If some of them want to believe that what they do in our little fenced-off place carries weight outside it, assuming they don't actually deny the existence of the outside world completely - and I wouldn't write off their holding this belief - if they want to believe it, then why shouldn't they be forced to open up the fence somewhere and just walk out of our fenced space? If there are those who maintain that they are complete and wholesome beings built of complete and wholesome actions then why shouldn't they have to put money to mouth and see how they fare? It is easy to knock a slat out of the fence; there is no rule against it as long as it is replaced shortly after, there has never been any suggestion that we are forced to live in our little fenced-off land, yes, it might be more convenient for the fence-keepers this way. But the point is that they are inert; they have no power over the actual fence save to maintain it, and such is the complacency of those who stay on this hemmed-in side of the fence as opposed to scaling it - they are of the greatest ignorance and short-sightedness - that they don't deserve the protection the fence confers and even less so when they are unable or unwilling to concede for a moment the entire paradigm of its creation.
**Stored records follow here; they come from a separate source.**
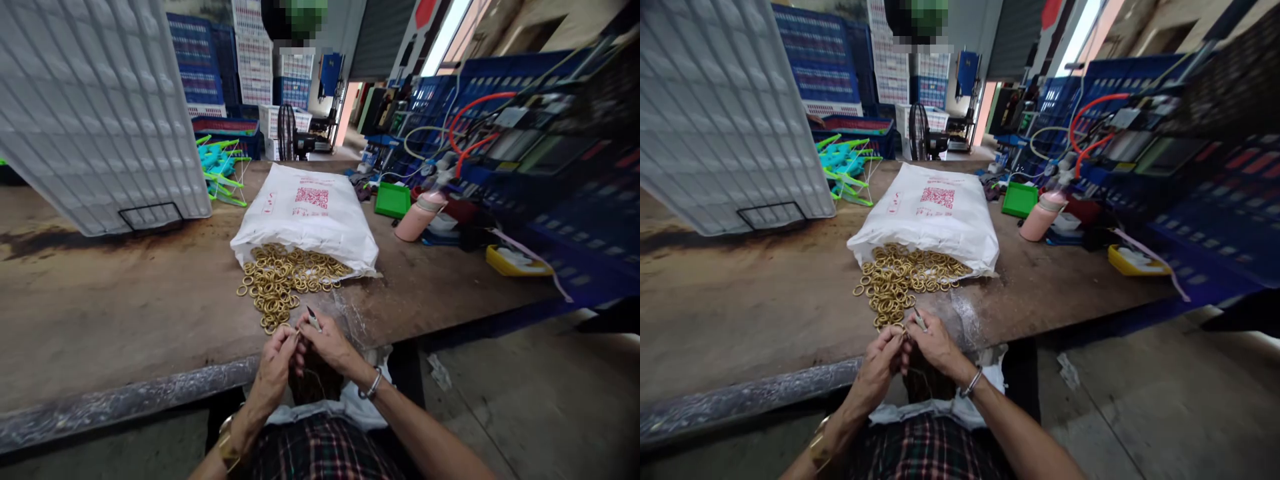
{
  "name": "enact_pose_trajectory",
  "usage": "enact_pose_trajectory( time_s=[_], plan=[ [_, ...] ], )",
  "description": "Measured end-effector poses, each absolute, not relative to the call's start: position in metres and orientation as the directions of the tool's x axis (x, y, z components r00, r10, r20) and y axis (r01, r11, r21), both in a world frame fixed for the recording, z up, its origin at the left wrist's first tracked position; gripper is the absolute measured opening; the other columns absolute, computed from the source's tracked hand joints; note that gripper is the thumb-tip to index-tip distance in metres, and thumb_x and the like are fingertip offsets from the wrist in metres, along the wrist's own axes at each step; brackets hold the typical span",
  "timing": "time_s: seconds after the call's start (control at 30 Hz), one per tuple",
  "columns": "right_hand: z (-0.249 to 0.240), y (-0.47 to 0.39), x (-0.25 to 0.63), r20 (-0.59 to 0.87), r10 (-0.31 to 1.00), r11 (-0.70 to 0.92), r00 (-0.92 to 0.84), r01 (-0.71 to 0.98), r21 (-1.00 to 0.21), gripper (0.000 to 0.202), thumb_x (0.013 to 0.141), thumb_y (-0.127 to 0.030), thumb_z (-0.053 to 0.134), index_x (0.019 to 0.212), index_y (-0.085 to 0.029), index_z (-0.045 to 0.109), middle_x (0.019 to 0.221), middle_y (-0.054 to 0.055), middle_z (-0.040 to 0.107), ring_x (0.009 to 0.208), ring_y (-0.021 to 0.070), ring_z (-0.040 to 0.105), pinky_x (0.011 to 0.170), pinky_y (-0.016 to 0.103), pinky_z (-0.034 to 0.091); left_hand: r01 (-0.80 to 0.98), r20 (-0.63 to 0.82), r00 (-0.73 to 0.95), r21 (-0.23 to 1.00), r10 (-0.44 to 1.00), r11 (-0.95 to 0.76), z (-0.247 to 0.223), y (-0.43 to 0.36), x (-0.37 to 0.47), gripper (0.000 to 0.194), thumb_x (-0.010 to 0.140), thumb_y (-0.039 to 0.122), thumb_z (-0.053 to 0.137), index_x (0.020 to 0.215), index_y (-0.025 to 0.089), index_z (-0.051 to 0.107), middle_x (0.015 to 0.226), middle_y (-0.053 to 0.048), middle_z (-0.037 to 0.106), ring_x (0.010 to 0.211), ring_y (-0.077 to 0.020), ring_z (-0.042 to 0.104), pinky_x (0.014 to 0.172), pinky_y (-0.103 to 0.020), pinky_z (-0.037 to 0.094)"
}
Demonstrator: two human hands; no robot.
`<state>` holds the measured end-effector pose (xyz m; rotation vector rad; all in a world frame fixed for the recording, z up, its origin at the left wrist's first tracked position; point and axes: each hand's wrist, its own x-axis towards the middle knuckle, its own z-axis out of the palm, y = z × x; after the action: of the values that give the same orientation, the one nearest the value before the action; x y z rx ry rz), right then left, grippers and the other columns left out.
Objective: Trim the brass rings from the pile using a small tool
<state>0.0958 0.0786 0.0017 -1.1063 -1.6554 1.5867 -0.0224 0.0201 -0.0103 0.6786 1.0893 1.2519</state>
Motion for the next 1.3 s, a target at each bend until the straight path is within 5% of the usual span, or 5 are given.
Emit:
enact_pose_trajectory(
  time_s=[0.17, 0.3, 0.5, 1.0, 1.3],
  plan=[
    [0.003, 0.080, 0.102, -0.101, 0.883, 0.019, -0.459, 0.249, -0.968, 0.019, 0.083, -0.034, 0.044, 0.080, -0.018, 0.054, 0.059, -0.004, 0.049, 0.052, 0.0100, 0.043, 0.052, 0.022, 0.035, -0.449, -0.275, -0.048, 0.865, 0.960, 0.225, -0.012, 0.017, -0.019, 0.036, 0.072, 0.051, 0.064, 0.074, 0.017, 0.052, 0.062, 0.004, 0.056, 0.046, -0.0066, 0.048, 0.040, -0.018, 0.041],
    [-0.001, 0.078, 0.112, 0.039, 0.885, 0.271, -0.464, 0.445, -0.854, 0.016, 0.084, -0.022, 0.041, 0.087, -0.019, 0.057, 0.064, -0.002, 0.054, 0.056, 0.0116, 0.047, 0.056, 0.023, 0.035, -0.451, -0.303, -0.105, 0.863, 0.947, 0.227, -0.013, 0.017, -0.018, 0.038, 0.070, 0.052, 0.065, 0.076, 0.017, 0.052, 0.062, 0.004, 0.057, 0.047, -0.0069, 0.049, 0.041, -0.018, 0.041],
    [-0.012, 0.071, 0.120, 0.135, 0.769, 0.533, -0.625, 0.510, -0.675, 0.027, 0.068, -0.005, 0.041, 0.086, -0.019, 0.055, 0.073, 0.001, 0.060, 0.065, 0.0135, 0.051, 0.063, 0.024, 0.035, -0.341, -0.257, -0.124, 0.918, 0.959, 0.202, -0.012, 0.018, -0.015, 0.038, 0.072, 0.053, 0.062, 0.073, 0.017, 0.052, 0.061, 0.004, 0.054, 0.048, -0.0076, 0.049, 0.043, -0.019, 0.042],
    [-0.013, 0.071, 0.121, 0.133, 0.756, 0.587, -0.641, 0.574, -0.571, 0.024, 0.065, -0.004, 0.041, 0.081, -0.019, 0.053, 0.071, 0.000, 0.057, 0.063, 0.0132, 0.048, 0.060, 0.024, 0.030, -0.125, -0.144, -0.159, 0.984, 0.977, 0.125, -0.003, 0.019, -0.012, 0.038, 0.075, 0.055, 0.057, 0.067, 0.018, 0.050, 0.058, 0.004, 0.050, 0.048, -0.0095, 0.046, 0.047, -0.022, 0.040],
    [-0.012, 0.084, 0.114, -0.012, 0.786, 0.540, -0.618, 0.696, -0.474, 0.018, 0.076, -0.010, 0.044, 0.088, -0.018, 0.055, 0.067, 0.002, 0.060, 0.057, 0.0130, 0.048, 0.053, 0.025, 0.025, -0.097, -0.091, -0.136, 0.992, 0.986, 0.078, -0.004, 0.006, -0.015, 0.036, 0.079, 0.052, 0.055, 0.068, 0.018, 0.055, 0.056, 0.002, 0.053, 0.052, -0.0113, 0.049, 0.053, -0.024, 0.042]
  ],
)
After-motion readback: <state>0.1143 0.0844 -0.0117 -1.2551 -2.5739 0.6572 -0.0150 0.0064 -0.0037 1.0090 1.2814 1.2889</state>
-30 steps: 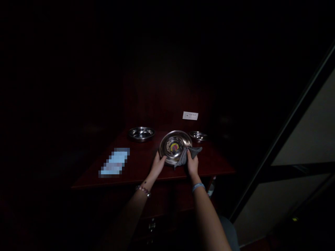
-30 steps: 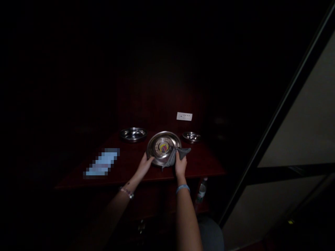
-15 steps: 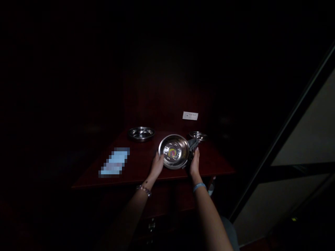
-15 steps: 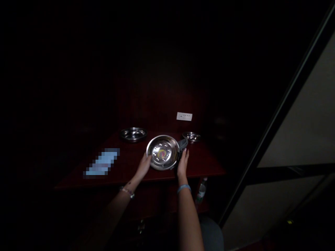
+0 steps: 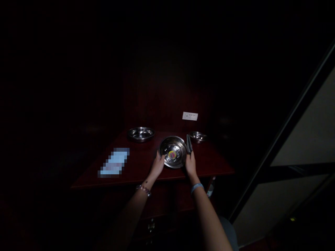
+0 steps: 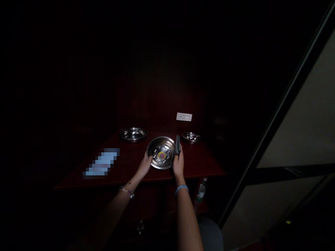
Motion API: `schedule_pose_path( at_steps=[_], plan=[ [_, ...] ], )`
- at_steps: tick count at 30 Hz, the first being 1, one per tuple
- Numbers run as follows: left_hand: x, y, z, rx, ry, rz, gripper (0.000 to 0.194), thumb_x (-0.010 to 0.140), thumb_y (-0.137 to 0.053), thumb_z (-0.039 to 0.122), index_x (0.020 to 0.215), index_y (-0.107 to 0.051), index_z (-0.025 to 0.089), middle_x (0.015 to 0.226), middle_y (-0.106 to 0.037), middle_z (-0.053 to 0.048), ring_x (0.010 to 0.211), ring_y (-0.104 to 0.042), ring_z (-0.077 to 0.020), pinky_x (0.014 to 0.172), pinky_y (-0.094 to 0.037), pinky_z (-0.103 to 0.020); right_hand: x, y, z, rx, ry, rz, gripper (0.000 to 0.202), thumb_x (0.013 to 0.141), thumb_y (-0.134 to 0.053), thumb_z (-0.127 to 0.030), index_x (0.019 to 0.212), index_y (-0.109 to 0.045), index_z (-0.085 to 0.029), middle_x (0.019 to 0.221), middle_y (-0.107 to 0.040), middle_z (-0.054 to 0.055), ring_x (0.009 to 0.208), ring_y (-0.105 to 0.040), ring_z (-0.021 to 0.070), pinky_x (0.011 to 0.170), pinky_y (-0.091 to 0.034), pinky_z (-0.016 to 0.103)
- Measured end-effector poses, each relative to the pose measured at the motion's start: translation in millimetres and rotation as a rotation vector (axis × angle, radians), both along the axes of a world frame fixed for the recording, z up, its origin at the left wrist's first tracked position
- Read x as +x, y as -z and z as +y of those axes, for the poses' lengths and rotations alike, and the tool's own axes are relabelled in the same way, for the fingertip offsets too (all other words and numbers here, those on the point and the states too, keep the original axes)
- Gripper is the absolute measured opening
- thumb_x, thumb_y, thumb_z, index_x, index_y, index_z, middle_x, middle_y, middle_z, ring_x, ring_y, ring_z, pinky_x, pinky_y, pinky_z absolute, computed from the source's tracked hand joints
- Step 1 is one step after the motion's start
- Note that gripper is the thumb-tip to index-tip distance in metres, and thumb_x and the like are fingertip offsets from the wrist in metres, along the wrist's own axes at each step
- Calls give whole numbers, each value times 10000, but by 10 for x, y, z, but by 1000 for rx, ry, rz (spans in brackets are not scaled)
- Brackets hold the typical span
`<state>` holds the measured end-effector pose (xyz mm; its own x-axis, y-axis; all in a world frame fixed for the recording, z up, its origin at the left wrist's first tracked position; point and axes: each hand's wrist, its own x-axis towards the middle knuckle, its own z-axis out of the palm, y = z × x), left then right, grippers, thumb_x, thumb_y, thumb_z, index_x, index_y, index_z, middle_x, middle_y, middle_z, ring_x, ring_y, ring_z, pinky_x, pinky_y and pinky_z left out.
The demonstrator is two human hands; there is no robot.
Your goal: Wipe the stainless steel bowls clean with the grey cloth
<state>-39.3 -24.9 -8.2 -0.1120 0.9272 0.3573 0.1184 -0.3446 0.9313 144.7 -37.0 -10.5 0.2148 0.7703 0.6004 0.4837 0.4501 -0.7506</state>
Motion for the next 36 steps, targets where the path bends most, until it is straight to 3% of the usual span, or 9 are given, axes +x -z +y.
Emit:
schedule_pose_path(
  at_steps=[3, 6, 10, 13, 21, 27, 32, 36],
  plan=[
    [4, 13, 10, -33, -1, -5, 579, 910, -480, 303, 1460, -496, 122, 1433, -640, -166, 1340, -606, -270, 1188, -409, -424, -29, -70, -40, -51, 47, -114, 625, 1018, -234, -296, 1626, -293, -161, 1720, -261, 81, 1615, -175, 205, 1305, -197, 479],
    [10, 7, 0, -45, -3, -32, 583, 911, -481, 298, 1468, -492, 128, 1391, -669, -157, 1323, -616, -270, 1181, -421, -438, -94, -135, -110, -83, 1, -339, 638, 967, -316, -194, 1602, -368, -227, 1711, -290, 20, 1628, -98, 216, 1316, -107, 534],
    [21, -22, -25, -18, 6, -83, 575, 898, -494, 283, 1459, -510, 155, 1374, -683, -135, 1290, -635, -258, 1189, -410, -458, -187, -174, -187, -144, -153, -653, 626, 947, -420, -166, 1561, -448, -279, 1659, -398, 4, 1596, -248, 212, 1320, -123, 510],
    [31, -33, -30, -15, 28, -112, 544, 897, -506, 289, 1420, -543, 147, 1328, -704, -142, 1253, -655, -256, 1190, -404, -468, -225, -184, -206, -176, -190, -769, 595, 972, -433, -190, 1561, -446, -273, 1652, -403, 14, 1564, -332, 193, 1315, -181, 465],
    [32, -42, -40, -7, 31, -154, 483, 966, -480, 457, 1325, -607, 159, 1340, -701, -144, 1303, -625, -247, 1204, -384, -430, -246, -218, -253, -153, -249, -830, 558, 991, -449, -214, 1548, -471, -236, 1631, -433, 33, 1531, -399, 201, 1301, -269, 432],
    [46, -92, -81, -40, 37, -145, 502, 1022, -384, 459, 1358, -586, 146, 1385, -678, -159, 1317, -624, -234, 1206, -387, -405, -257, -216, -321, -69, -370, -854, 527, 1025, -454, -277, 1539, -481, -161, 1626, -442, 69, 1549, -365, 223, 1289, -315, 406],
    [53, -120, -116, -72, 1, -103, 514, 1034, -380, 431, 1401, -564, 122, 1435, -644, -178, 1341, -613, -248, 1216, -377, -429, -262, -258, -322, -152, -389, -866, 546, 1063, -408, -445, 1529, -496, -175, 1659, -377, 76, 1572, -311, 239, 1301, -283, 449],
    [72, -117, -105, -90, 17, -95, 526, 1036, -372, 477, 1356, -607, 132, 1414, -662, -174, 1386, -578, -251, 1220, -369, -443, -255, -350, -278, -221, -362, -904, 529, 1094, -281, -411, 1506, -524, -185, 1676, -338, 46, 1585, -275, 220, 1306, -261, 457]
  ],
)
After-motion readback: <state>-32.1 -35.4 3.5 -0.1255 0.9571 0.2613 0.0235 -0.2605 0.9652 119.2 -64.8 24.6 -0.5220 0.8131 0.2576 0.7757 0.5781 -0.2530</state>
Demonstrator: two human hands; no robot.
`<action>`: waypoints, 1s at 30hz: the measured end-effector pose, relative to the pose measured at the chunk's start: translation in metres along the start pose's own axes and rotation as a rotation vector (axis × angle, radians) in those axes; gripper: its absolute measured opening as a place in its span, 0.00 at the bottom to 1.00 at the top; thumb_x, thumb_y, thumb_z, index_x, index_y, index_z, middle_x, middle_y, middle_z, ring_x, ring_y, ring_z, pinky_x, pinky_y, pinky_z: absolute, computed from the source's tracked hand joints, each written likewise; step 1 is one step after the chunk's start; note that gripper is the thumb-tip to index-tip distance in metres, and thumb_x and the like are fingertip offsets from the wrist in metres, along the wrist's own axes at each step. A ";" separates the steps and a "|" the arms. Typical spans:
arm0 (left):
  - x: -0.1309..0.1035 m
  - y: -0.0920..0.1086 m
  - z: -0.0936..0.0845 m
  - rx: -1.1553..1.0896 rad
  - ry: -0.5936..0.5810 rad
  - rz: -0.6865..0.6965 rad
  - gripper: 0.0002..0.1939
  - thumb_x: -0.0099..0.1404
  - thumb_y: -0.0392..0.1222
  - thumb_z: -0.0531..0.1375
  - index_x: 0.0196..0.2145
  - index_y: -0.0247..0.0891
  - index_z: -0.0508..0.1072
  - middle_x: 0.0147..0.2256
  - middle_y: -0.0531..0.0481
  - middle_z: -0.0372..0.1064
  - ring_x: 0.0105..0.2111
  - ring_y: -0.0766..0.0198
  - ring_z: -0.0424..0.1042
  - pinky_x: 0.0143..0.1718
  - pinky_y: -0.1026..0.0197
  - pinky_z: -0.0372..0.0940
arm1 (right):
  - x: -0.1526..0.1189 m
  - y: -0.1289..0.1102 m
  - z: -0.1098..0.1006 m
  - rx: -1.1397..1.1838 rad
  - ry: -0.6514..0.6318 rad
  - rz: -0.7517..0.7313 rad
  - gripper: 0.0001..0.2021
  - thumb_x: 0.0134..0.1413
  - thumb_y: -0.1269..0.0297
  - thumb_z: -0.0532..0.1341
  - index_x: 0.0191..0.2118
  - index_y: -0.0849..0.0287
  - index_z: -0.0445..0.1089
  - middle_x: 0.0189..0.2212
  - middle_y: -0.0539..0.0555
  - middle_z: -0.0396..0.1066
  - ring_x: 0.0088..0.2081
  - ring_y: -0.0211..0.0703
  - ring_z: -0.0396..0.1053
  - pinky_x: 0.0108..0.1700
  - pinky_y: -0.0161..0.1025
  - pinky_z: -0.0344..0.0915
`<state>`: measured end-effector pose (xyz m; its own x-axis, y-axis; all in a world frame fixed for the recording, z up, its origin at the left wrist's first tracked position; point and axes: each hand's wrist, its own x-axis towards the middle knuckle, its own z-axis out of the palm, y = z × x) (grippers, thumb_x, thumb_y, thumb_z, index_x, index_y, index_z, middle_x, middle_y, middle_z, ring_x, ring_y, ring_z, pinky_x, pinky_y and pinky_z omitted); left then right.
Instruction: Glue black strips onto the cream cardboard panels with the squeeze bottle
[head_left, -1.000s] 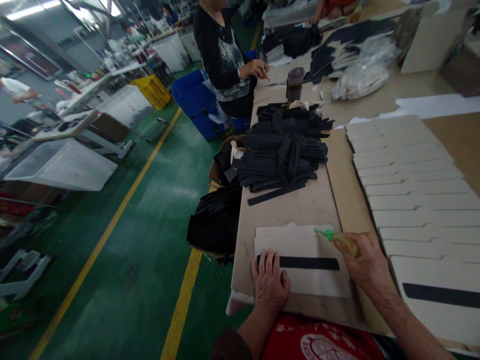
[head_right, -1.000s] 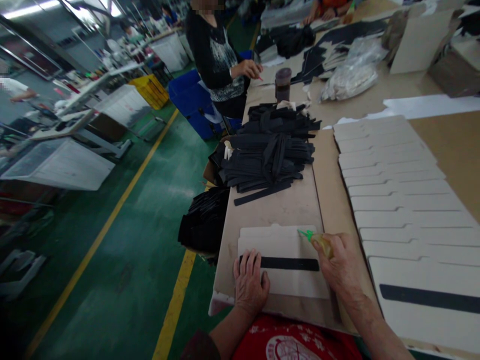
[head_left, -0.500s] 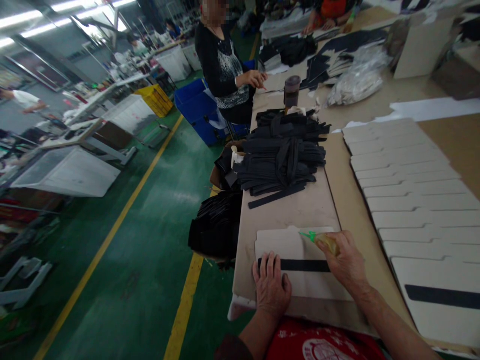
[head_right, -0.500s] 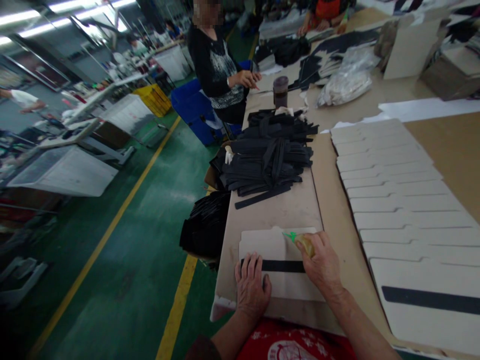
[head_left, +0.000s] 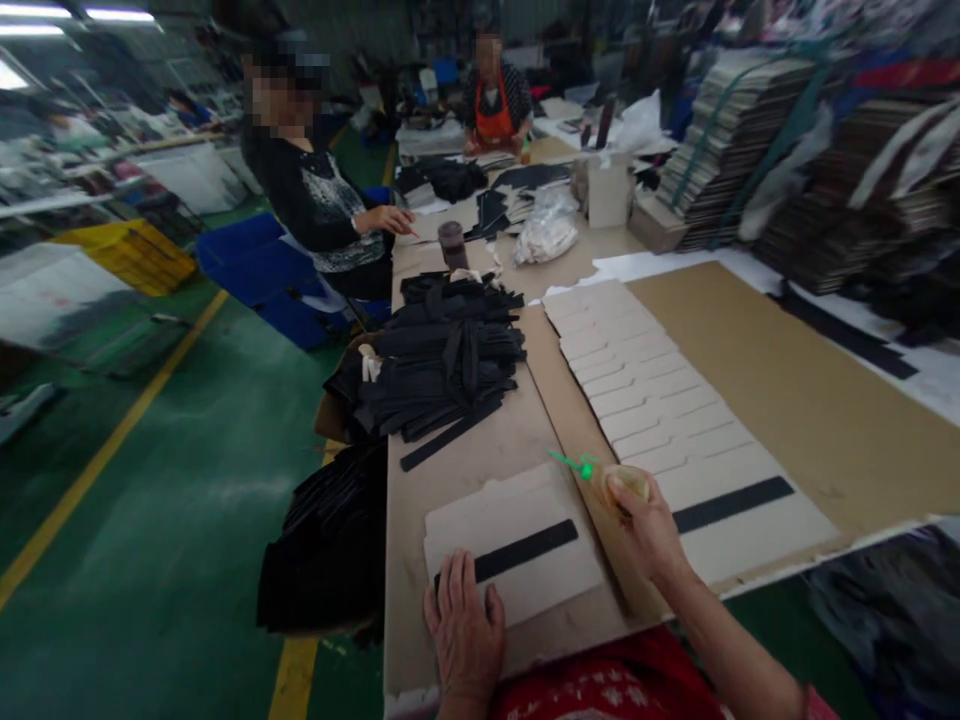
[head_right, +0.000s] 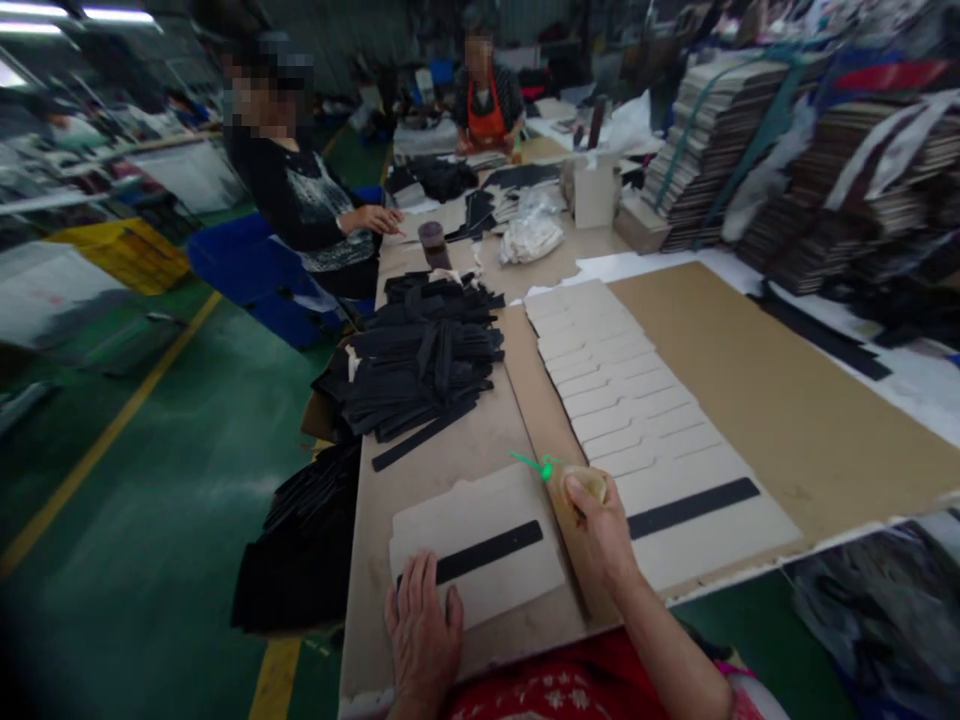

But then I get the impression that a few of our fenced-in dwellers are quite content with their small-worldliness, that they might even go as far as to acknowledge it, not outwardly, but if pushed they might confess that though the wider world lies beyond the fence, the fence-world fulfils them. And then so what to be a little deluded, or so what if they are incomplete, they might claim that the fenced world has its own self-contained power, self-generated status. And though this is a bit of a fudge, why can't we allow them to get on with it as they do, to believe what they do, why should we feel the need to correct and disabuse, why do we feel the need to rob them of their contentment?

It is then the few and the minority, the purists, who will always draw attention to the limitations of the fenced space, who will always draw attention to its blighted relationship to the whole, will draw attention to the fact that it is overshadowed. And those purists feel - perhaps they only think they do - that they are unwarrantedly passed over by the fence-keepers - there have been no signals passing between the two in years - that the fence-keepers do not want to be drawn into debate about our fenced-area status, they do not want to be reminded of anything bar that which transpires within the fence, save for the most remarkable and rare exceptions which even then do not successfully call into question the legitimacy of the area and the existence of the fence in the first place, they want to take the fence as a given, and anyone who appears to cast doubt as far as these purists are concerned is in some way ignored even more than they might have been if they were on the right side of the fence, it is as if these purists don't actually exist inside the four corners of the fence, and so most of the purists end up just leaving, but some stay inside our area in the belief that if the area exists, if signals recommence and continue to be given, if validity is underpinned and feedback granted then there must be - must there not - a value and a truth in what goes on in our fenced-off land, a value in the work of the fence-keepers, and surmounting the fence or pushing through it although not difficult is still a  decisive effort-heavy feat, an effort imbued with certainty, the exact type of certainty wanting in the purists within the space.

I have spent years trying to leave the space but I am conflicted. I have spent years -  and the years  drone past; and I'm still inside protected and safe, but I am hating it and I am suffocating and there's a stench but I can't leave. Take this as a plea then to the fence-keepers to let me out. Take this as an admission of failure, as a defeat.  It might require something more than to be left alone as I scramble inelegantly over, it might require something more than the recent wasteland of signals I have personally experienced, but I don't know what. And even if I were removed, which I have never known to happen, I would probably find my way back and no one would know.